A group calling itself ‘Anonymous Ukraine’ has claimed that it has hacked information related to more than 800 million US credit and debit cards including of those who are at highest seats in the US government and other politicians. A claim that has been doubted by experts both on its merit and enormity. The group’s main reason to do so seems to be to damage relations between US and Ukraine and is believed to be a Russian group. A message from the group stated the following on 24th of March:

“After the USA showed its true face when she unilaterally decides which of the peoples to live independently and who under the yoke of the Federal Reserve, we decided to show the world who is behind the future collapse of the American banking system. We own all the financial information of the Fed. And even more than you think.”

There are two companies, Risk Based Security and Battelle, which are investigating the breach and both say that they have not found any credible proof that the said 800 million accounts have bean breached. The data that hackers have provided as proof is incomplete, outdated and/or fraudulent.

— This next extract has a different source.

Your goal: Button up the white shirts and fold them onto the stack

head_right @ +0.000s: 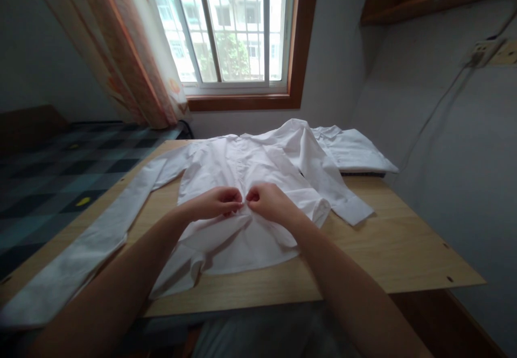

The hacking group announced that it had released details of more than 25 million credit or debit cards. Battelle counted the right amount to be about 10.2 million and only 1% of it is complete. Rest of the accounts have either important details missing, such as full name or expiry date or validation codes, or the information is totally out dated as the expiration dates are from 2012-2014 rather than 2015-2016. The earlier dates of expiration suggests that the information was acquired from an older data dump. For all those credit or debit cards having all the correct and complete information, are believed to be gathered through fake banking websites using phishing, according to Ernest Hampson, technical director for Battelle’s cyber intelligence and counterintelligence group. He added about the threat and sophistication:

“These criminal organizations are acting more like armies every day. They have their own Intel, they’re gathering information about your employees, finding out who your friends are, and they can target attacks directly against you that make it unlikely that you would not click on that email.”

Interestingly, it seems that some of the users started noticing something fishy about these phishing sites and started entering messages like “Bite Me”, “your momma” or “get lost”.

While downloading the data from site, Battelle’s investigators also received a malware which appeared to have been hosted in Ukraine on a server owned by a Ukrainian. The investigators are closely monitoring the activities of Anonymous Ukraine. Hampson said:

“It’s really important to keep an eye on your enemy, find out what they’re interested in, what their motivation is, what their capabilities are.”